Putting this all together, if our sample mean has only a 2.5% chance of being from a population lower than our lower bound, and a 2.5% chance of being from a population higher than our higher bound, it follows that we can be 95% confident that the true population mean is somewhere between the two boundaries. This interval is the 95% confidence interval.
Finding the Margin of Error
Now that we see the logic, all that remains is to find the exact distance between the boundaries of the “unlikely” areas for the lower and upper sampling distributions, and the means of those two distributions (which represent the lower and upper possible values for the population mean). We refer to this distance as the margin of error (sometimes you may see it referred to as the “critical distance”). The units of the margin of error should be in mm, the scale of our outcome variable.
Note that a distance is always positive. So even though we talk about a margin of error as plus or minus a certain distance from the mean, the distance itself is positive. Whether you walk forwards or backwards, the distance you walk is still positive.
As you can see in the picture, because we have lined up the boundaries of the 2.5% unlikely areas right on the sample mean (60.1 mm), we can simply add the margin of error to our sample mean to get the upper bound, and subtract the margin of error from the sample mean to get the lower bound of the 95% confidence interval.
Let’s see if we can explain a little more about why this works. First of all, it’s important to remember that when we slide these sampling distributions up and down, we are not changing their shape (normal) or their standard deviation. What we are changing is the assumed mean of the population that generated the sampling distributions (which gets reflected in the mean of the sampling distribution).
In this picture we have depicted three sampling distributions. The one on the bottom (in darker blue) is centered on our sample mean. The two on the top (in lighter blue) are centered on the upper and lower bounds which correspond perfectly to the cutoff points that demarcate the middle 95% of the sampling distribution centered on the sample mean.
Notice that the light blue margin of error in the dark blue sampling distribution is the same length as the darker blue margin of error in the light blue sampling distributions. That is, the distance from the mean of the dark blue sampling distribution to the lower 2.5% of its means is the same as the distance from the mean of the light blue lower bound sampling distribution to the upper 2.5% of its means.

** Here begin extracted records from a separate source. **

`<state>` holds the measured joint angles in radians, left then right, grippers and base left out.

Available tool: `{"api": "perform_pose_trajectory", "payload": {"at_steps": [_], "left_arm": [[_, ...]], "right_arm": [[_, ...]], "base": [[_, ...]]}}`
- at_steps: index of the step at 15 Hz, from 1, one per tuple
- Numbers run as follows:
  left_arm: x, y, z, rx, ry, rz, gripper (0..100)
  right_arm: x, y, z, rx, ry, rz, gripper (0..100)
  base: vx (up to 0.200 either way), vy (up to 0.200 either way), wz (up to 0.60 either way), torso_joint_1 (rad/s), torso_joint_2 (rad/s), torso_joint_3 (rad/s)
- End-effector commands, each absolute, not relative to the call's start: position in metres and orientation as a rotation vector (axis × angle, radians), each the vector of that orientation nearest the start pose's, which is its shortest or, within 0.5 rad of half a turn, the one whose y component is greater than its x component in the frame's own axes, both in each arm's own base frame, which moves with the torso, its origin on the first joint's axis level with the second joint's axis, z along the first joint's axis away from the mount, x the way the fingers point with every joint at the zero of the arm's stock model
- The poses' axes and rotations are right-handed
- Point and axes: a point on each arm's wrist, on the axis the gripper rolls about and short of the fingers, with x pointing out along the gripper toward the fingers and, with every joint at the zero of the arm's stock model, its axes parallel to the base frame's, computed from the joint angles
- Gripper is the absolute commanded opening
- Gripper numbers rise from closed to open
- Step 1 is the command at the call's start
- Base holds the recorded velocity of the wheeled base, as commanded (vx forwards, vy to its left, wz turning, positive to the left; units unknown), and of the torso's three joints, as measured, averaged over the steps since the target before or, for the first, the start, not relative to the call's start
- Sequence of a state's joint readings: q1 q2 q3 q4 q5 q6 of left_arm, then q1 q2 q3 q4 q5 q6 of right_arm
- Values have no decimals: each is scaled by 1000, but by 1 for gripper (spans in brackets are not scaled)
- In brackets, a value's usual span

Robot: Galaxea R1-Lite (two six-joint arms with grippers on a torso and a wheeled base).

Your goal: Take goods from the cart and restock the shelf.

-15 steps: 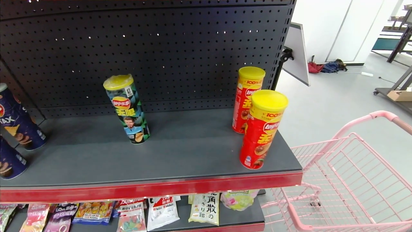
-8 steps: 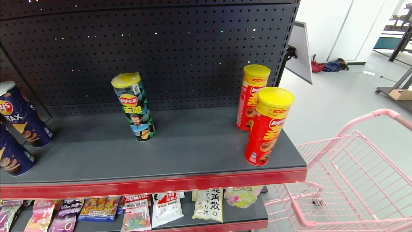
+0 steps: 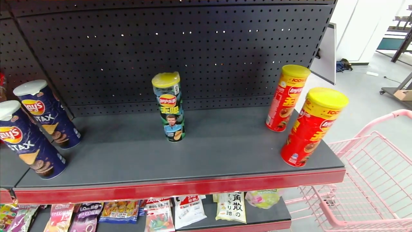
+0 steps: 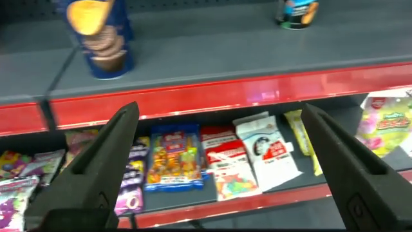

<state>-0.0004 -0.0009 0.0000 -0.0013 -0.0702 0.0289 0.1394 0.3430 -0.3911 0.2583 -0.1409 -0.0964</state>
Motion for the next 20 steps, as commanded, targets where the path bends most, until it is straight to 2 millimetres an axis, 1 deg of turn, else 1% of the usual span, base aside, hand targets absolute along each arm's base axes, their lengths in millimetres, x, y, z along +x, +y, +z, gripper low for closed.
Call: {"api": "perform_pose_trajectory", "payload": {"at_steps": [1, 3, 5, 8, 10, 13, 14, 17, 20], "left_arm": [[-23, -2, 76, 29, -3, -69, 100], [-23, -2, 76, 29, -3, -71, 100], [-23, -2, 76, 29, -3, -71, 100], [-23, -2, 76, 29, -3, -69, 100], [-23, -2, 76, 29, -3, -72, 100], [-23, -2, 76, 29, -3, -69, 100], [-23, -2, 76, 29, -3, -71, 100], [-23, -2, 76, 29, -3, -71, 100], [-23, -2, 76, 29, -3, -69, 100]], "right_arm": [[-11, -5, 163, -126, 210, 10, 0], [-11, -4, 163, -124, 207, 25, 0], [-11, -3, 164, -117, 201, 89, 0], [-13, -3, 166, -118, 185, 97, 0], [-15, -3, 168, -115, 169, 103, 0], [-17, -1, 165, -95, 160, 215, 0], [-17, -1, 164, -95, 163, 219, 0], [-17, -1, 164, -95, 164, 222, 0], [-17, -1, 161, -92, 167, 222, 0]], "base": [[0, 200, 0, 2, -2, 2], [0, 200, 0, 5, 5, 2], [0, 200, 0, 7, 2, 7], [0, 200, 0, 2, 1, 2], [0, 0, 0, 0, 0, 0], [0, 0, 0, 0, 0, 0], [0, 0, 0, 0, 0, 0], [200, 0, 0, 2, 4, 2], [0, 0, 0, 0, 0, 0]]}}
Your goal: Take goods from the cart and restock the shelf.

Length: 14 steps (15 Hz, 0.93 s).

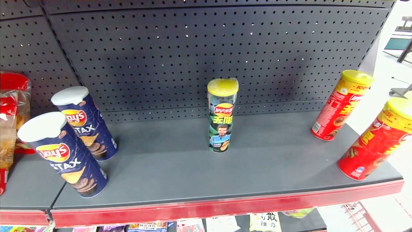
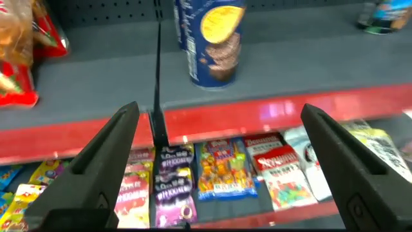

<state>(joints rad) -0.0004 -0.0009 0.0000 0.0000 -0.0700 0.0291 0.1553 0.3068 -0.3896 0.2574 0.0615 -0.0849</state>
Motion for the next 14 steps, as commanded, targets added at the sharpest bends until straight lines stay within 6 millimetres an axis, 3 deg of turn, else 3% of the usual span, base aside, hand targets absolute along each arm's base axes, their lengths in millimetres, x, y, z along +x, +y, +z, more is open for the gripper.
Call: {"api": "perform_pose_trajectory", "payload": {"at_steps": [1, 14], "left_arm": [[-23, -2, 76, 29, -3, -71, 100], [-21, -2, 82, 47, 9, -125, 100]], "right_arm": [[-20, -2, 160, -95, 160, 211, 0], [-9, 0, 159, -85, 188, 217, 0]], "base": [[0, 0, 0, 0, 0, 0], [0, 0, 0, 0, 0, 0]]}}
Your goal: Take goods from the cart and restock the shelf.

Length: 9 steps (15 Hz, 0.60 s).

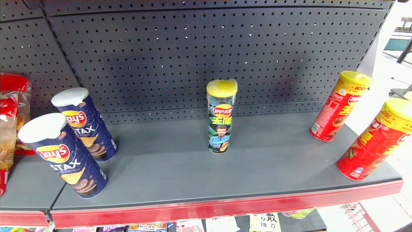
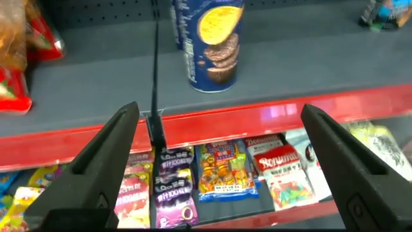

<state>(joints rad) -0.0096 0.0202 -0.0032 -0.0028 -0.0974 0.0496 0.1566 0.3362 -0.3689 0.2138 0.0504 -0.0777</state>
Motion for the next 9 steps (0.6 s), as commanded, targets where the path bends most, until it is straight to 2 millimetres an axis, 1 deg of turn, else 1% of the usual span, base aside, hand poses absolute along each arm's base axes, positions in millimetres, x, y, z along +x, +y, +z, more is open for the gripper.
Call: {"api": "perform_pose_trajectory", "payload": {"at_steps": [1, 2, 3, 4, 5, 6, 8, 9], "left_arm": [[-24, -3, 112, 34, -35, -199, 100], [-15, -5, 174, -8, -44, -298, 100], [-8, -7, 206, -10, -59, -439, 100], [0, -10, 217, 7, -40, -591, 100], [21, -16, 222, 70, 14, -747, 100], [44, -21, 228, 96, 66, -825, 100], [100, -36, 250, 119, 125, -914, 100], [118, -45, 253, 138, 134, -957, 100]], "right_arm": [[-8, 0, 159, -76, 194, 230, 0], [-8, 1, 159, -75, 195, 241, 0], [-8, 1, 158, -75, 199, 242, 0], [-8, 1, 158, -77, 204, 240, 0], [-4, 1, 162, -77, 213, 235, 0], [-2, 1, 166, -79, 213, 232, 0], [2, 2, 172, -79, 221, 245, 0], [4, 3, 176, -75, 219, 249, 0]], "base": [[0, 0, 0, 0, 0, 0], [0, 0, 0, 0, 0, 0], [0, 0, 0, 0, 0, 0], [0, 0, 0, 0, 0, 0], [0, 0, 0, 0, 0, 0], [0, 0, 0, 0, 0, 0], [0, 0, 0, 0, 0, 0], [0, 0, 0, 0, 0, 0]]}}
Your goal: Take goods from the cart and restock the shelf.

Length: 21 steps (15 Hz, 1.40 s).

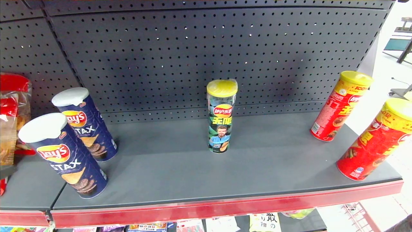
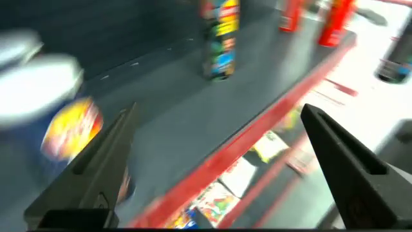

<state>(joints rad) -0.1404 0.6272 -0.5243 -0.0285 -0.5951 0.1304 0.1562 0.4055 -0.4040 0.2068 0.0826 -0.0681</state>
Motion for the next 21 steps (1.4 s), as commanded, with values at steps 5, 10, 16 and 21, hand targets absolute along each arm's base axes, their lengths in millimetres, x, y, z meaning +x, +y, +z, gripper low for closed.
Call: {"api": "perform_pose_trajectory", "payload": {"at_steps": [5, 10, 16, 21], "left_arm": [[200, -136, 257, 204, 166, -1102, 100], [249, -176, 245, 226, 217, -1076, 100], [272, -157, 236, 292, 222, -969, 100], [300, -166, 221, 293, 138, -1026, 100]], "right_arm": [[24, 6, 186, -49, 198, 254, 0], [22, 6, 186, -45, 192, 253, 0], [21, 5, 186, -44, 189, 253, 0], [21, 5, 186, -43, 191, 253, 0]], "base": [[0, 0, 0, 0, 0, 0], [0, 0, 0, 0, 0, 0], [0, 0, 0, 0, 0, 0], [0, 0, 0, 0, 0, 0]]}}
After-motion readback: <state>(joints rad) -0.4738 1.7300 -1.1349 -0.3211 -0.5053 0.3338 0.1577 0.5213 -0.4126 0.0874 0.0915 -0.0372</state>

In this picture (above) we have just put all three of these sampling distributions on top of each other to drive home the convenient fact that the margin of error is the same regardless of where we center the mean of the sampling distribution.
Because we are using the same sampling distribution (meaning it has the same shape and standard error), just sliding it back and forth, we can calculate the margin of error by centering the simulated sampling distribution on our observed sample mean, and then finding the distance from the sample mean to the upper and lower boundary points.

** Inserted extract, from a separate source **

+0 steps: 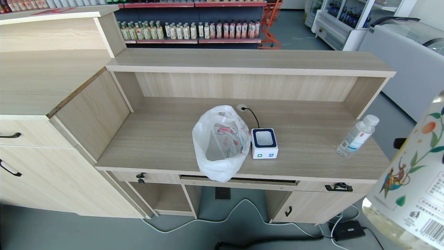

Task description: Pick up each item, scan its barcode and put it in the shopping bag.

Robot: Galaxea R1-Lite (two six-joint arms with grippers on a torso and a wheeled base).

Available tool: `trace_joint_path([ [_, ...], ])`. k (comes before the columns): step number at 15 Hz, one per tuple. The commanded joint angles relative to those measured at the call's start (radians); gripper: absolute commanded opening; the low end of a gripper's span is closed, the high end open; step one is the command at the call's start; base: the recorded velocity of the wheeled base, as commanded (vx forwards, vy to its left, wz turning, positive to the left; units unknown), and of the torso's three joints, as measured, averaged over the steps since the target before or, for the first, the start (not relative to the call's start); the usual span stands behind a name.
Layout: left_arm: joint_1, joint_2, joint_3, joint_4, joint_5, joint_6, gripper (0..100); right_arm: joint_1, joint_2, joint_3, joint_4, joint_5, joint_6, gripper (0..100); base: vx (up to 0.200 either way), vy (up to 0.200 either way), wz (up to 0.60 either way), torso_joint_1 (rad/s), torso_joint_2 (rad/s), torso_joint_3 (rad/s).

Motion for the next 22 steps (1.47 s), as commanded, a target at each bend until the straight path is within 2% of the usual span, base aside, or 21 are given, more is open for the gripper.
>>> trace_joint_path([
  [1, 0.000, 0.000, 0.001, 0.000, 0.000, 0.000, 100, -0.007, 0.009, -0.005, -0.003, -0.001, -0.003, 0, 0.000, 0.000, 0.00, 0.000, 0.00, 0.000],
  [3, 0.000, 0.000, 0.001, 0.000, 0.000, 0.000, 100, -0.008, 0.012, -0.010, -0.003, -0.008, -0.003, 0, 0.000, 0.000, 0.00, 0.000, 0.00, 0.000],
  [5, 0.000, 0.000, 0.001, 0.000, -0.001, 0.000, 100, -0.024, 0.040, -0.010, -0.004, -0.088, -0.064, 0, 0.000, 0.000, 0.00, 0.000, 0.00, 0.000],
  [6, 0.000, 0.000, -0.001, 0.000, 0.000, 0.000, 100, -0.059, 0.084, -0.009, -0.009, -0.197, -0.210, 0, 0.000, 0.000, 0.00, 0.000, 0.00, 0.000],
  [7, 0.000, 0.000, 0.001, 0.000, 0.000, 0.000, 100, -0.134, 0.129, 0.005, -0.047, -0.288, -0.348, 0, 0.000, 0.000, 0.00, 0.000, 0.00, 0.000],
  [8, 0.000, 0.000, -0.001, 0.000, 0.000, 0.000, 100, -0.205, 0.169, 0.039, -0.121, -0.341, -0.420, 0, 0.000, 0.000, 0.00, 0.000, 0.00, 0.000],
  [10, 0.000, 0.000, -0.001, 0.000, 0.000, 0.000, 100, -0.334, 0.273, 0.123, -0.382, -0.446, -0.500, 0, 0.000, 0.000, 0.00, 0.000, 0.00, 0.000],
  [11, 0.000, 0.000, 0.001, 0.000, 0.000, 0.000, 100, -0.380, 0.324, 0.166, -0.514, -0.455, -0.557, 0, 0.000, 0.000, 0.00, 0.000, 0.00, 0.000],
  [12, 0.000, 0.000, -0.001, 0.000, 0.000, 0.000, 100, -0.430, 0.373, 0.174, -0.583, -0.456, -0.704, 0, 0.000, 0.000, 0.00, 0.000, 0.00, 0.000],
  [13, 0.000, 0.000, 0.001, 0.000, 0.000, 0.000, 100, -0.459, 0.400, 0.160, -0.592, -0.455, -0.871, 0, 0.000, 0.000, 0.00, 0.000, 0.00, 0.000],
  [14, 0.000, 0.000, -0.001, 0.000, 0.000, 0.000, 100, -0.458, 0.409, 0.143, -0.595, -0.453, -0.949, 0, 0.000, 0.000, 0.00, 0.000, 0.00, 0.000],
  [17, 0.000, 0.000, -0.001, 0.000, 0.000, 0.000, 100, -0.499, 0.380, 0.171, -0.595, -0.469, -1.071, 0, 0.000, 0.000, 0.00, 0.000, 0.00, 0.000],
  [19, 0.000, 0.000, -0.001, 0.000, 0.000, 0.000, 100, -0.544, 0.368, 0.169, -0.613, -0.475, -1.204, 0, 0.000, 0.000, 0.00, 0.000, 0.00, 0.000],
  [20, 0.000, 0.000, -0.001, 0.000, 0.000, 0.000, 100, -0.582, 0.363, 0.172, -0.635, -0.470, -1.221, 0, 0.000, 0.000, 0.00, 0.000, 0.00, 0.000],
  [22, 0.000, 0.000, 0.001, 0.000, 0.000, 0.000, 100, -0.587, 0.383, 0.183, -0.636, -0.467, -1.222, 0, 0.000, 0.000, 0.00, 0.000, 0.00, 0.000],
])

The two cutoff points in the sampling distribution centered at the sample mean (2.5% in the lower tail and 2.5% in the upper tail) will be exactly at the lower and upper boundaries of possible values for the population mean (see picture above).

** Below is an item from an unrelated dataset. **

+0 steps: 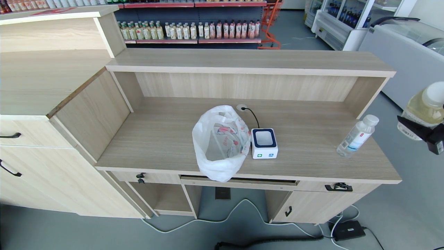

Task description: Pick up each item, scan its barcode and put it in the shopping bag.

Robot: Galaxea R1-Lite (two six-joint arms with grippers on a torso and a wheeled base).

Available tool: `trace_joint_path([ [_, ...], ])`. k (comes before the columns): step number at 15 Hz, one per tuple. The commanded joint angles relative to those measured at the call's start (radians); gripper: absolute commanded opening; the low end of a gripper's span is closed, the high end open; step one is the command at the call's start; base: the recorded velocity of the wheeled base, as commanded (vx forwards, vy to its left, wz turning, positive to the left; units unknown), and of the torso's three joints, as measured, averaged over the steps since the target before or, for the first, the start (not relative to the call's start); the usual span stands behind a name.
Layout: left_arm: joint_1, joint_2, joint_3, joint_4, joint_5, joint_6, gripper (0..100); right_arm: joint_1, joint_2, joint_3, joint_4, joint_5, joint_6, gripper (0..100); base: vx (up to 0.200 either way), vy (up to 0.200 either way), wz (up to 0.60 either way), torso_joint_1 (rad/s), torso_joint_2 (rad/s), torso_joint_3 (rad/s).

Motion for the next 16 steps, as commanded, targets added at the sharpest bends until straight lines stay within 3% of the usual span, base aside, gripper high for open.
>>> trace_joint_path([
  [1, 0.000, 0.000, 0.001, 0.000, 0.000, 0.000, 100, -0.012, 0.022, 0.024, -0.002, 0.014, -0.003, 0, 0.000, 0.000, 0.00, 0.000, 0.00, 0.000],
  [8, 0.000, 0.000, 0.001, 0.000, 0.000, 0.000, 100, 0.017, 0.146, -0.024, -0.066, 0.064, -0.016, 0, 0.000, 0.000, 0.00, 0.000, 0.00, 0.000],
  [12, 0.000, 0.000, -0.001, 0.000, 0.000, 0.000, 100, 0.112, 0.315, -0.099, -0.303, 0.066, -0.015, 0, 0.000, 0.000, 0.00, 0.000, 0.00, 0.000],
  [16, 0.000, 0.000, -0.002, 0.008, -0.007, -0.002, 100, 0.192, 0.386, -0.171, -0.313, 0.064, -0.018, 0, 0.000, 0.000, 0.00, 0.000, 0.00, 0.000],
])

Thus, to calculate the 95% confidence interval we can just look at the cutoff points in the sampling distribution centered at the mean. Another method of finding confidence intervals would be to take the mean of our sample, plus or minus the margin of error. The actual meaning of the 95% confidence interval, however, is this: the lower and upper bounds represent the possible population means below and above which it would be unlikely to have generated the sample mean that we observed.